Directors commended the authorities for their Vision 2020 strategy to achieve developed-country status, and for their pro-active approach to addressing the country's development challenges in anticipation of diminishing energy resources. Going forward, they encouraged the authorities to shift the focus of policies further away from subsidies and direct government involvement and toward improving the business climate and providing high-quality public goods and services.


Trinidad and Tobago: Selected Economic Indicators

 
          Proj.
  2004 2005 2006 2007 2008
 

Output and prices

         

Real GDP

7.9 5.4 13.3 5.5 3.4

Energy GDP

8.2 8.3 21.8 1.7 0.3

Unemployment rate (percent of labor force)

8.3 8.0 6.2 5.6 5.0

Consumer prices (end of period)

5.6 7.2 9.1 7.6 13.3

Money and credit 1/

         

Net foreign assets

36.4 42.6 52.6 29.7 51.6

Net domestic assets

-17.6 -23.0 -34.9 -22.3 -38.0

Public sector credit (net)

-24.7 -23.6 -33.5 -23.5 -48.5

Private sector credit

18.2 21.6 15.2 17.8 10.5

Broad money (M3)

18.8 19.6 17.7 7.4 13.6

Public finances 2/

         

Central government

         

Budgetary revenue

25.8 30.7 33.3 30.1 36.9

Budgetary expenditure

23.9 25.0 26.7 28.4 30.4

Overall budget balance

2.0 5.7 6.6 1.7 6.5

Overall nonenergy budget balance 3/

-8.7 -10.5 -14.0 -15.3 -14.8

Overall nonfinancial public sector balance

1.8 4.0 5.9 1.4 7.8

Public sector debt 4/

45.5 36.8 31.2 28.5 27.2

External sector

         

External public sector debt

11.1 8.1 6.5 6.0 5.5

Current account balance

12.5 22.4 37.5 24.8 27.1

Of which: exports

48.7 60.3 73.4 62.0 69.1

Of which: imports

37.2 35.7 33.6 35.5 41.2

Gross official reserves (in US$ million)

2,499 3,871 5,120 6,642 8,743

Terms of trade (percentage change)

6.4 12.3 3.8 0.1 8.6

Memorandum item:

         

Nominal GDP (in billions of TT$)

82.8 101.0 122.3 136.7 155.4
 

Sources: Trinidad and Tobago authorities; and Fund staff estimates.

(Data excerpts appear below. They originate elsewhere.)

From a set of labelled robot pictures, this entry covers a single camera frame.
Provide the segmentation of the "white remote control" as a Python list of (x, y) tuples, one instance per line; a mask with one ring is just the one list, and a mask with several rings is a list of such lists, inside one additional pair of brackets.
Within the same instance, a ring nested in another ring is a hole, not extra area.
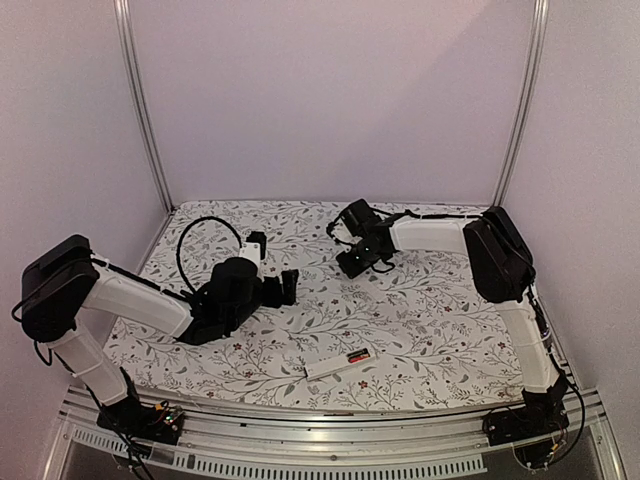
[(371, 361), (370, 363), (367, 364), (356, 364), (356, 365), (352, 365), (349, 364), (348, 359), (347, 359), (347, 355), (349, 353), (346, 354), (341, 354), (339, 356), (336, 357), (332, 357), (332, 358), (327, 358), (315, 363), (311, 363), (311, 364), (307, 364), (304, 367), (304, 372), (306, 375), (306, 378), (309, 381), (315, 381), (315, 380), (319, 380), (328, 376), (333, 376), (334, 374), (338, 374), (340, 372), (343, 372), (345, 370), (348, 370), (350, 368), (354, 368), (354, 367), (361, 367), (364, 365), (369, 365), (372, 362), (375, 362), (377, 360), (377, 356), (375, 353), (372, 353), (368, 350), (369, 354), (371, 357), (375, 357), (375, 360)]

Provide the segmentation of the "black battery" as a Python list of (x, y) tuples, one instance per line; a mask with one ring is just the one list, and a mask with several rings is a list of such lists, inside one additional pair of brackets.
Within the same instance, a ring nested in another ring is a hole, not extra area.
[(347, 355), (347, 359), (349, 362), (360, 361), (362, 359), (369, 358), (370, 354), (367, 349), (361, 349), (355, 352), (351, 352)]

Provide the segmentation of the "red battery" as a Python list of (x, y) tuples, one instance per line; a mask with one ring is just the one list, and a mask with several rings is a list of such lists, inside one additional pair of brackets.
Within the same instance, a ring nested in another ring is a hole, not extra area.
[(349, 358), (348, 362), (349, 362), (349, 364), (356, 365), (356, 364), (367, 364), (367, 363), (370, 363), (373, 360), (375, 360), (375, 357), (359, 356), (359, 357)]

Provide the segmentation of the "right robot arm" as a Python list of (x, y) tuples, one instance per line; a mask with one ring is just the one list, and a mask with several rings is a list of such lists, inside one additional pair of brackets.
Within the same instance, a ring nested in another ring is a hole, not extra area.
[(343, 226), (349, 240), (336, 238), (345, 251), (336, 257), (350, 279), (377, 263), (389, 265), (394, 254), (443, 251), (469, 260), (477, 293), (504, 322), (520, 363), (525, 407), (517, 427), (537, 436), (563, 410), (568, 382), (552, 357), (548, 322), (535, 287), (533, 256), (507, 212), (490, 207), (472, 215), (418, 214), (410, 210), (386, 214), (360, 199), (344, 208), (326, 232)]

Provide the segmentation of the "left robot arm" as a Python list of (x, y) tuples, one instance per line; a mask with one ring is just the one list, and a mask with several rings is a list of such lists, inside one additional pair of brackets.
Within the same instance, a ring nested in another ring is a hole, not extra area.
[(148, 426), (148, 412), (131, 397), (123, 371), (80, 323), (81, 309), (126, 318), (176, 341), (202, 345), (230, 336), (260, 308), (296, 302), (299, 273), (262, 273), (266, 248), (248, 242), (235, 257), (214, 266), (208, 282), (177, 294), (96, 255), (89, 240), (73, 235), (28, 265), (22, 298), (12, 318), (35, 343), (57, 355), (128, 434)]

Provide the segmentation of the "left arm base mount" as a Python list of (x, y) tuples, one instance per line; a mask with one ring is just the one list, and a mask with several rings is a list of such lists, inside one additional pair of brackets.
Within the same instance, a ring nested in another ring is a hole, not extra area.
[(144, 405), (130, 376), (121, 369), (127, 387), (126, 397), (111, 406), (100, 405), (97, 425), (123, 436), (156, 443), (177, 445), (185, 420), (184, 410), (164, 400)]

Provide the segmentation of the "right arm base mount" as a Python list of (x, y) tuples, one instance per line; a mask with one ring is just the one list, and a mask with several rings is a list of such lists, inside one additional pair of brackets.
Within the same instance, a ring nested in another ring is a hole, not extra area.
[(571, 389), (580, 406), (579, 427), (572, 440), (568, 440), (570, 422), (564, 394), (523, 390), (523, 406), (494, 408), (482, 418), (482, 432), (489, 445), (527, 441), (513, 449), (515, 459), (527, 470), (546, 469), (563, 460), (581, 440), (586, 424), (584, 397), (573, 385)]

1/ Changes in percent beginning-of-period broad money.

2/ Fiscal year October-September. Data refer to fiscal years from 2003/2004 and 2007/2008.

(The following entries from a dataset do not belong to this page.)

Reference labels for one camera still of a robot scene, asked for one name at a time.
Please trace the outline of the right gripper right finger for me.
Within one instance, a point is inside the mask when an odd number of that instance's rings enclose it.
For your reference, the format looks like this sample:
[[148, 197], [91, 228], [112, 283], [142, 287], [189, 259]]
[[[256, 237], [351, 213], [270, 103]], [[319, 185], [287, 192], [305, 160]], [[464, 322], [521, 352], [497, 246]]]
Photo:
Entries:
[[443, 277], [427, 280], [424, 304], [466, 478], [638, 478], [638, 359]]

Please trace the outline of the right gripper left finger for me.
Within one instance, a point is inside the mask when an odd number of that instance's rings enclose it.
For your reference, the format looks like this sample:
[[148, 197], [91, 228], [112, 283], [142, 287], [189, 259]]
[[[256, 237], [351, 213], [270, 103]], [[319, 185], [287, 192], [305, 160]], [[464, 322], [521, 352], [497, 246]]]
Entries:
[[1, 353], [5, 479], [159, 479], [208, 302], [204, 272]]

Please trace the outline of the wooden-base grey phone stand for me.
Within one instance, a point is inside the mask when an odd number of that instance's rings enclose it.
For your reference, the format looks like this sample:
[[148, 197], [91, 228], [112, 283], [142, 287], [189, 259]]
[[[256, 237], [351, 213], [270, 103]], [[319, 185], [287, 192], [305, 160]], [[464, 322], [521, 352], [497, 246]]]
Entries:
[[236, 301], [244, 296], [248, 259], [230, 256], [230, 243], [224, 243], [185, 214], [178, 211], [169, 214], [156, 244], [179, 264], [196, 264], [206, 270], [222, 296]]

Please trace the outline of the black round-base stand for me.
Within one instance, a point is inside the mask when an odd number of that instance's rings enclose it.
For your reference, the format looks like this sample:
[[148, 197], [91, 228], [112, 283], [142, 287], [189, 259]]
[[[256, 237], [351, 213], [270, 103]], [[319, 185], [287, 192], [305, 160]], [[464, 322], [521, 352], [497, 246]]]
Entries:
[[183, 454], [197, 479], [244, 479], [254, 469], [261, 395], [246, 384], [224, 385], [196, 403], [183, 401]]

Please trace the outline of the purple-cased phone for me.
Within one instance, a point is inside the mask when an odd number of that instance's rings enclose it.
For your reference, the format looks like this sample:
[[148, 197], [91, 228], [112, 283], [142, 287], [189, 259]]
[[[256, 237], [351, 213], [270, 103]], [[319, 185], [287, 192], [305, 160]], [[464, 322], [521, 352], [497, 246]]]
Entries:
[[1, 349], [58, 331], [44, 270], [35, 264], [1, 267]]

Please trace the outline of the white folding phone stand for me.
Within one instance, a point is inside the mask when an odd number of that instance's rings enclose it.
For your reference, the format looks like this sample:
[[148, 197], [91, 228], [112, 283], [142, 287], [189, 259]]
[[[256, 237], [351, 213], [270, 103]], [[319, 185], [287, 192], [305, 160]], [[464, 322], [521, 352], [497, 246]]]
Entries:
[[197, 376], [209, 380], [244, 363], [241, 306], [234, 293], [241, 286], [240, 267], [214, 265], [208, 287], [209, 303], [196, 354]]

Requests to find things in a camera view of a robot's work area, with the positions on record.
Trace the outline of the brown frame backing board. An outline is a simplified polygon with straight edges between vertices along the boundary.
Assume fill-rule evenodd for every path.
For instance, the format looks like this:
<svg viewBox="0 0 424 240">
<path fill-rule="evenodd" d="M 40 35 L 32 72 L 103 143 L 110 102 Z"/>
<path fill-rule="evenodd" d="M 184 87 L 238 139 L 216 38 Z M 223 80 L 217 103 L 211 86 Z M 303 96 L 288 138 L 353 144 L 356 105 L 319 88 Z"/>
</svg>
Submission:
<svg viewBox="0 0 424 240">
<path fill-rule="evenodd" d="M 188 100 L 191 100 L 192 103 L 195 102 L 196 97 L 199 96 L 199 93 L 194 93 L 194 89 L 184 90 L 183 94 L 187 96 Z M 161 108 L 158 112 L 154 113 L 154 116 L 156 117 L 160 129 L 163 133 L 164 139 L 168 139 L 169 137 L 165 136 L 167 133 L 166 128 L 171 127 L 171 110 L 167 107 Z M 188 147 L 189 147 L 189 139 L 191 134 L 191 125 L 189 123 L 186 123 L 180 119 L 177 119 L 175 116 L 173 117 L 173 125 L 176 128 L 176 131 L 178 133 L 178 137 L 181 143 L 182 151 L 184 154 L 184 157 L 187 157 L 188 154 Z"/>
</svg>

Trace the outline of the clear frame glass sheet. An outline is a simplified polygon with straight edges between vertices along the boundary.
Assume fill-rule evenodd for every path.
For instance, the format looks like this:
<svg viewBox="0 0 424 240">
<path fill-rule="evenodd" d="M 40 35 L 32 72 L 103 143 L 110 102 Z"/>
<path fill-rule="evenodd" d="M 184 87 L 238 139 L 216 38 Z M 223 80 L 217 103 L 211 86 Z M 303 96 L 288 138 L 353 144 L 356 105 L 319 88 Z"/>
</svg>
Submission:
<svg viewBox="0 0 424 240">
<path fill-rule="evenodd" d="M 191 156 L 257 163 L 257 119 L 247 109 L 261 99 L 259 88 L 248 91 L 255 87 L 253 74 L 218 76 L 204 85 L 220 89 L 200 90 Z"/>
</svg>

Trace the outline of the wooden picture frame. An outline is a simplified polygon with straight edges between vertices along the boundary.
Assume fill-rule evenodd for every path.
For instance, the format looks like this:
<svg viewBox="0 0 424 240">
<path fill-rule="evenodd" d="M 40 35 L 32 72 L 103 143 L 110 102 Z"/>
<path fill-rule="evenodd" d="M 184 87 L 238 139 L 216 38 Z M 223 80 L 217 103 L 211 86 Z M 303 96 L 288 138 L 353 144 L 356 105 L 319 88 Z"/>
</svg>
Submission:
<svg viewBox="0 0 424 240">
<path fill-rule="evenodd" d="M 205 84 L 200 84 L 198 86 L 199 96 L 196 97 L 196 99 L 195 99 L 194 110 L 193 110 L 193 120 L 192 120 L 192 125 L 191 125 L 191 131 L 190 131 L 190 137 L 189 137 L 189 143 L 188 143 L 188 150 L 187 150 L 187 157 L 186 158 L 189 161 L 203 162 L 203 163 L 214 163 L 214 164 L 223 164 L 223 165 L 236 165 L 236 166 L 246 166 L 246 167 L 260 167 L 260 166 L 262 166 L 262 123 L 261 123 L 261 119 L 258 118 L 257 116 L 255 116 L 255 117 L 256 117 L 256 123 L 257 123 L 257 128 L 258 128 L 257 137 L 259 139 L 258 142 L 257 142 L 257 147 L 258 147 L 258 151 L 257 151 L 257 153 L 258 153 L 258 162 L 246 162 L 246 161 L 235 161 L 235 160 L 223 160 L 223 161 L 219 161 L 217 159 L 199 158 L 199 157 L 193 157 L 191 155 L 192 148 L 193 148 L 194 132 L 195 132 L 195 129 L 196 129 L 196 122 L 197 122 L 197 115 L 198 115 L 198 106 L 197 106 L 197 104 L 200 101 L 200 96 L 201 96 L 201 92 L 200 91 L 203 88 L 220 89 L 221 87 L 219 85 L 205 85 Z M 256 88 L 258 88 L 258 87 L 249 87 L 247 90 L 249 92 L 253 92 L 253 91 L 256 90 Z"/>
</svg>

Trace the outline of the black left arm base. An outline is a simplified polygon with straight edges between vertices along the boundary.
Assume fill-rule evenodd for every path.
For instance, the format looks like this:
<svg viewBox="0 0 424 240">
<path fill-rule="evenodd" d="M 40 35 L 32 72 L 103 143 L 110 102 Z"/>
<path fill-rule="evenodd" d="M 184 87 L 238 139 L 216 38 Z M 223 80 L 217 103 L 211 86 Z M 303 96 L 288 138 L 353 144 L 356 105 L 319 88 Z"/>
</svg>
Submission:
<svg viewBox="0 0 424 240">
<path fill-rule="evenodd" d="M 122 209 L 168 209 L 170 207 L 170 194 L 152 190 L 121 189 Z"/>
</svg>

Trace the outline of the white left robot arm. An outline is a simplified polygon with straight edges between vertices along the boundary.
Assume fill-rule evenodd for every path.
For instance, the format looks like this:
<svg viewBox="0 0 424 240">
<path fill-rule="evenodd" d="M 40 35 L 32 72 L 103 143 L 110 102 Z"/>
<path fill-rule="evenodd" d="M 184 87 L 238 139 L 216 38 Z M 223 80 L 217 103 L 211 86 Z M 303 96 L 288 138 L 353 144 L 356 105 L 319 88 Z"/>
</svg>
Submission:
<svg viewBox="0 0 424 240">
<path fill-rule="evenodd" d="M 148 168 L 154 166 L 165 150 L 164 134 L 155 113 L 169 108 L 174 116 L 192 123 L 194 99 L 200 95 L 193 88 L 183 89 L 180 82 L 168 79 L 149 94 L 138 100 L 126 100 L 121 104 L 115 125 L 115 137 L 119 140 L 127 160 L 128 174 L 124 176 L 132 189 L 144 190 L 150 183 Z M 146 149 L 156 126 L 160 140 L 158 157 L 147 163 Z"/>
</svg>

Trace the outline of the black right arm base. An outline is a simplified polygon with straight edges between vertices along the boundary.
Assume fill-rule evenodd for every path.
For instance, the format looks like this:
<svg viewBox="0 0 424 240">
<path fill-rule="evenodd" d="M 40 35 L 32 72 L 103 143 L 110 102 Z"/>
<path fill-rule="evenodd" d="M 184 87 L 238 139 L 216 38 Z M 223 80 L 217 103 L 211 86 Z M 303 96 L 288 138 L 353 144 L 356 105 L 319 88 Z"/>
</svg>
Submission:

3/ Defined as non-energy revenue minus expenditure of the central government.

4/ Excluding debt issued for sterilization.

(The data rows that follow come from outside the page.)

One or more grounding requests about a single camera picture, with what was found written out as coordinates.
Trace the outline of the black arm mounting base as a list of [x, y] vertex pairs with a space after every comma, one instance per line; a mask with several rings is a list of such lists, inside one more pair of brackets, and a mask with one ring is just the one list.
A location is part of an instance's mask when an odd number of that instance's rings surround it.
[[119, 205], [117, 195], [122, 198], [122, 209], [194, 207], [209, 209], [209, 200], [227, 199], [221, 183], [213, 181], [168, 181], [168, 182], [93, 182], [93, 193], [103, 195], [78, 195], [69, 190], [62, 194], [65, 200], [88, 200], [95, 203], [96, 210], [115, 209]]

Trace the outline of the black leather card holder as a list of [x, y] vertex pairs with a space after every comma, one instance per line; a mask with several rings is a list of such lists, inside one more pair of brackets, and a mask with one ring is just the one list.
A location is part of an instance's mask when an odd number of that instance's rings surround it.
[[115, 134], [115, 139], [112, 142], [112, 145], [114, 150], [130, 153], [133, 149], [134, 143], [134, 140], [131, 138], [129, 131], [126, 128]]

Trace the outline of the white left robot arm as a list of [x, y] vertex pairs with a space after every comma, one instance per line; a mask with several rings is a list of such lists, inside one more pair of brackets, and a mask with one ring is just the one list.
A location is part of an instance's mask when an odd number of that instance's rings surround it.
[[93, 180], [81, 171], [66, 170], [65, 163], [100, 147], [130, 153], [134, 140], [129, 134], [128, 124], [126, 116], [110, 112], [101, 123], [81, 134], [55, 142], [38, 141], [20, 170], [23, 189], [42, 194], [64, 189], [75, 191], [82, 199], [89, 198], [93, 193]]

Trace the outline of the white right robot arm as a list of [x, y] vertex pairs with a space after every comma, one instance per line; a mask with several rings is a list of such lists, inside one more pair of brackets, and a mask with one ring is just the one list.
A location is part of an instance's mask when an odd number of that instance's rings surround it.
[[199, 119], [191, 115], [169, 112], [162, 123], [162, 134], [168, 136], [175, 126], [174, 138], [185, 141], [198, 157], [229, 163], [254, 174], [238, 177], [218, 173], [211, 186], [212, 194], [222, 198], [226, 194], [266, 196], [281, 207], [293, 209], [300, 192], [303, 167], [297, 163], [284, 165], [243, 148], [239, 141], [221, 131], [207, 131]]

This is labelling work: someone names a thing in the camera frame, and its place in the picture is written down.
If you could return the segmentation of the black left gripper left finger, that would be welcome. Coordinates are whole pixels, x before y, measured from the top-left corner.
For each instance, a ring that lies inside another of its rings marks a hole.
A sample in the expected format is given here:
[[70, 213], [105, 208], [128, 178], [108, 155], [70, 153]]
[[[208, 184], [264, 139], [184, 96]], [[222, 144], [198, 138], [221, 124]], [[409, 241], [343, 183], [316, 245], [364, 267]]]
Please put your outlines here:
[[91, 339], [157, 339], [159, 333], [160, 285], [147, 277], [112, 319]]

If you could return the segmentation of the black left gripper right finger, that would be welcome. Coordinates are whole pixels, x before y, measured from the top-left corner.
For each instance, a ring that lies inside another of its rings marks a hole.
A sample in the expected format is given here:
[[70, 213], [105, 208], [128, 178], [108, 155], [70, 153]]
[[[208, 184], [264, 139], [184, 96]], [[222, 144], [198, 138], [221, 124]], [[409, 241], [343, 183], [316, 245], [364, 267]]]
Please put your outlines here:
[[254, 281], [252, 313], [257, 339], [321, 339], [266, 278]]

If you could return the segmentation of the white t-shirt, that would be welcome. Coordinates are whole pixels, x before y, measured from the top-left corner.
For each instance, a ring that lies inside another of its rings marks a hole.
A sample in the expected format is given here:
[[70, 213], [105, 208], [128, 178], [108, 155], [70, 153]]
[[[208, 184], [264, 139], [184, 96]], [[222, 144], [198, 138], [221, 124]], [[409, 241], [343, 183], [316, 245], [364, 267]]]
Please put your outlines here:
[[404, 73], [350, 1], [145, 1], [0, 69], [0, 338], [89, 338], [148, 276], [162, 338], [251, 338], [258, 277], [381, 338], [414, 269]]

1 Under Article IV of the IMF's Articles of Agreement, the IMF holds bilateral discussions with members, usually every year. A staff team visits the country, collects economic and financial information, and discusses with officials the country's economic developments and policies. On return to headquarters, the staff prepares a report, which forms the basis for discussion by the Executive Board. At the conclusion of the discussion, the Managing Director, as Chairman of the Board, summarizes the views of Executive Directors, and this summary is transmitted to the country's authorities.